5 Metaphors for Big Data and Why They Matter

From the advent of written language, we have proof that we humans love to tell stories. Ancient myths were humans’ ways of explaining the world around them in terms they could understand. And while we may have moved past explaining natural phenomena like rainbows and earthquakes with stories, we have taken this method of understanding and explaining the world and applied it to difficult concepts like quantum mechanics, economics, and big data.

As a field, big data is rife with metaphors that help the initiated explain it to the layperson. But just as ancient myths got some things wrong when it came to explaining the world, we have to be careful with the sorts of metaphors we use to explain big data, and what the terms actually mean. As you can see from the following examples, some big data metaphors hit the mark, and some don’t.

Machine Learning and Artificial Intelligence

The words learning and intelligence seem to imply that computers think and learn in the same way humans do, but nothing could be further from the truth. Computers compute (hence the name), and they do so at a much faster rate and with greater accuracy than humans do. They can perform highly complex computations, but they still rely on an initial program – an algorithm or set of instructions – to tell them how. They literally cannot think outside the box.  These terms give the false impression that machines think. In reality, they literally cannot think outside the box.

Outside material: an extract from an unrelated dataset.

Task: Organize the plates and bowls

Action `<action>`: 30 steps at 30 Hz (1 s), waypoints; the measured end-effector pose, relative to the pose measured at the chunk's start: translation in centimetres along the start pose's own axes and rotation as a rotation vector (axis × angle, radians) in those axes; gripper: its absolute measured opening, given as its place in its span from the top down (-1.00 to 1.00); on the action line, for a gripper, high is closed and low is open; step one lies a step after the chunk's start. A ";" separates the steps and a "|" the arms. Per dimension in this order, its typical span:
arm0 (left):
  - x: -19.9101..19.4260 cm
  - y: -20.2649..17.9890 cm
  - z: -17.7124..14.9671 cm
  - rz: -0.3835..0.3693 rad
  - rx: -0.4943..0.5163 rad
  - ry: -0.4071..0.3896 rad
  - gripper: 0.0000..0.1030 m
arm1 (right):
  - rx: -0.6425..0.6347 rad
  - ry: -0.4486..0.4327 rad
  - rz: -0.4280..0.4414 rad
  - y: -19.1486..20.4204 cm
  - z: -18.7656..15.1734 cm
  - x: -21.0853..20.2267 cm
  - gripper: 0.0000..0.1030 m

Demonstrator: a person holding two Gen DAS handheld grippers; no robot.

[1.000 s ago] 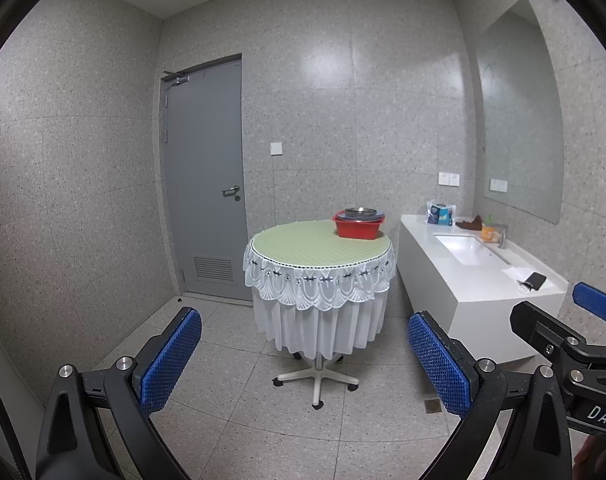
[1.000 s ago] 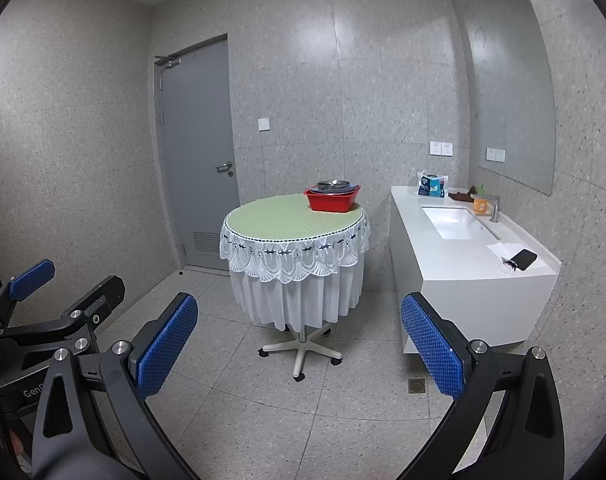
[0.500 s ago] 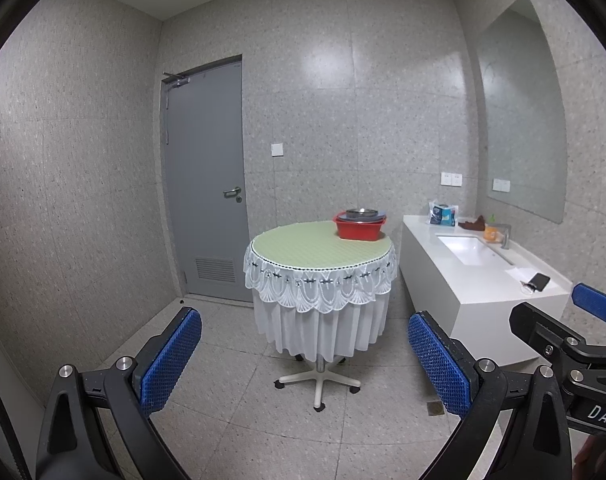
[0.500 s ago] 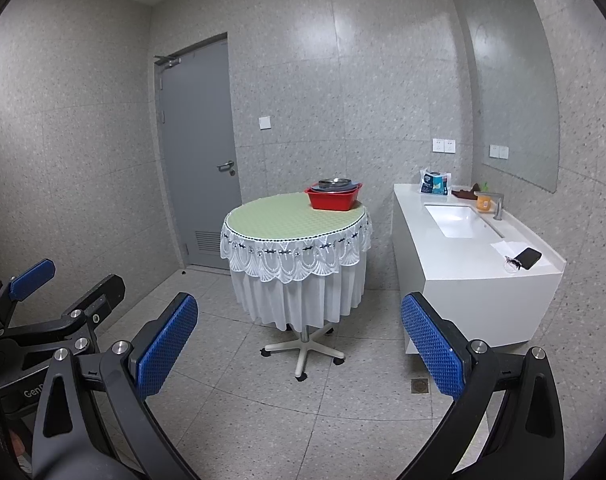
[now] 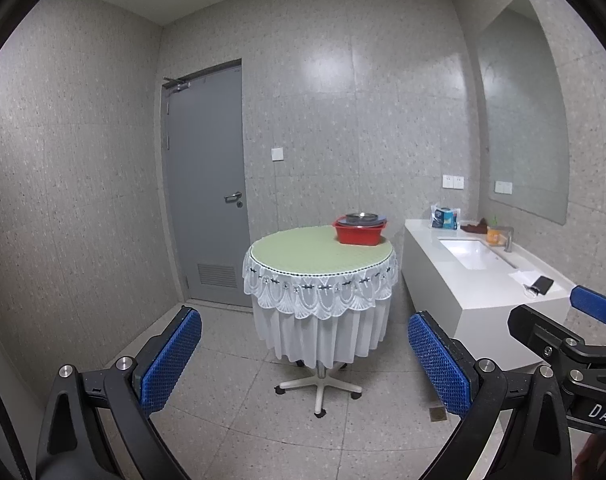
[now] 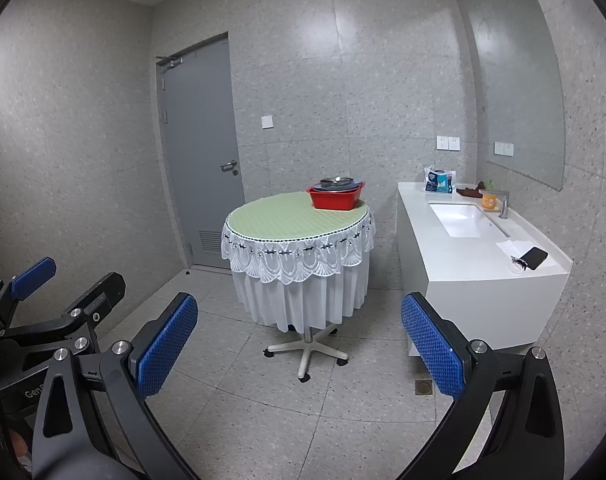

Data Tsunami, Flood, or Deluge

qatar airways

Deborah Lupton said in a piece on liquid metaphors for big data: “These rather vivid descriptions of data as a fluid, uncontrollable entity possessing great physical power emphasize the sheer volume and fast nature of digital data movements, as well as their unpredictability and the difficulty of control and containment. They suggest an economy of digital data and surveillance in which data are collected constantly and move from site to site in ways that cannot easily themselves be monitored, measured, or regulated.”

In addition, liquid is controlled by pipes, channels, and streams, so the metaphor of “data as liquid” is continued and applied to the infrastructure needed to handle all that fast-moving liquid data.  Data also can be “leaked” or “spilled,” much the same way that liquid can.

Data as Oil, Gold, or Other Valuable Resources

The idea that data is “the new oil,” or that there is a sort of “data rush” (like a gold rush) highlights the idea that data is a valuable resource for companies. But it also can highlight some of the pitfalls of data. Humans have long gone to war over resources, and as a result of viewing data as a valuable resource, companies are realizing that they must protect their data resources as they would protect a claim. People also talk about data as though we were fishermen, “casting a wide net” for data or using a data dragnet to describe collecting and hoarding data, whether it’s useful or chum.

Data as Food

We have “raw” data “feeds” that we “clean” before we “ingest” it into our systems and “digest” for its nuggets of wisdom. But “raw” data and “clean” data are relative terms. Your version of raw data depends on your position in the data process. One person’s raw is someone else’s well done, and one person’s clean data is, to another, still quite polluted. And data can never be considered truly “raw” or “clean,” because some person’s bias went into its collection and into how it was cleaned. In short, these terms are never as absolute as they seem.

‘Big’ Data

It’s true: Even the term “big data” itself can be misleading. When we hear it, we automatically think of expansive size, relevance, and importance. But it doesn’t necessarily mean any of those things. Big data can be collected for small businesses on a small scale just as easily as it can be collected for big corporations. And the size of your dataset has absolutely no bearing on its relevance, utility, or meaning.

It would be practically impossible to stay away from using any metaphor at all when discussing complex subjects like big data, but it’s important that those of us using a metaphor – and passing on the myth, so to speak – understand the truth behind the stories we tell.